Task objective:
Please copy each line below that contains the string "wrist".

Start of Dataset extract

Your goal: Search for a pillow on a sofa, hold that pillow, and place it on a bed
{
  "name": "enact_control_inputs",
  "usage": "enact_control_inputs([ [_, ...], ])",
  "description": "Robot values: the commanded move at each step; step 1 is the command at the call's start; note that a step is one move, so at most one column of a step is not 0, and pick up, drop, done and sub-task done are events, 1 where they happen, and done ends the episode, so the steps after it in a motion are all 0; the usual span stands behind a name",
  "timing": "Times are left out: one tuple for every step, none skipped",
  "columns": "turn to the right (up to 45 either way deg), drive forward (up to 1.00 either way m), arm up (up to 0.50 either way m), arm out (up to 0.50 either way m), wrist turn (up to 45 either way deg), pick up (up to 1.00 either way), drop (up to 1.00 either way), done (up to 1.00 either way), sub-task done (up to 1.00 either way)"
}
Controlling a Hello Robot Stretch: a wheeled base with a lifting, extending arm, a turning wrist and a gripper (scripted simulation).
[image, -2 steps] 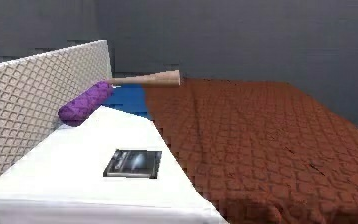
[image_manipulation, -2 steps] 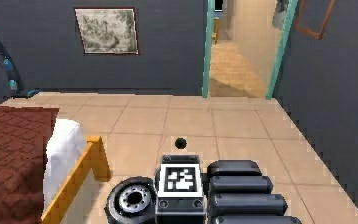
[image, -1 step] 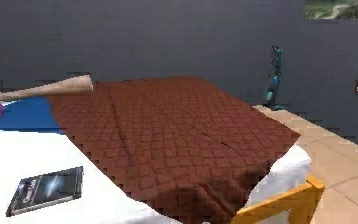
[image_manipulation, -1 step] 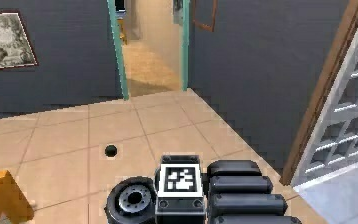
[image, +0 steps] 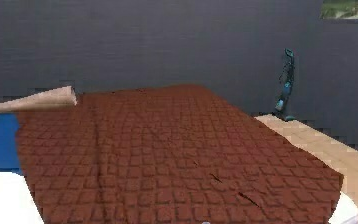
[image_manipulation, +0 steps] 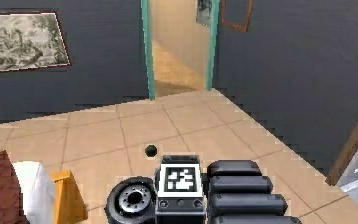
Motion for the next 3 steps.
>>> enact_control_inputs([
  [-36.0, 0.0, 0.0, 0.0, 0.0, 0.0, 0.0, 0.0, 0.0],
  [24.0, 0.0, 0.0, 0.0, 0.0, 0.0, 0.0, 0.0, 0.0],
  [-12.0, 0.0, 0.0, 0.0, 0.0, 0.0, 0.0, 0.0, 0.0],
])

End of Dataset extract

Answer section:
  "columns": "turn to the right (up to 45 either way deg), drive forward (up to 1.00 either way m), arm up (up to 0.50 either way m), arm out (up to 0.50 either way m), wrist turn (up to 45 either way deg), pick up (up to 1.00 either way), drop (up to 1.00 either way), done (up to 1.00 either way), sub-task done (up to 1.00 either way)"
Controlling a Hello Robot Stretch: a wheeled base with a lifting, extending arm, a turning wrist and a gripper (scripted simulation).

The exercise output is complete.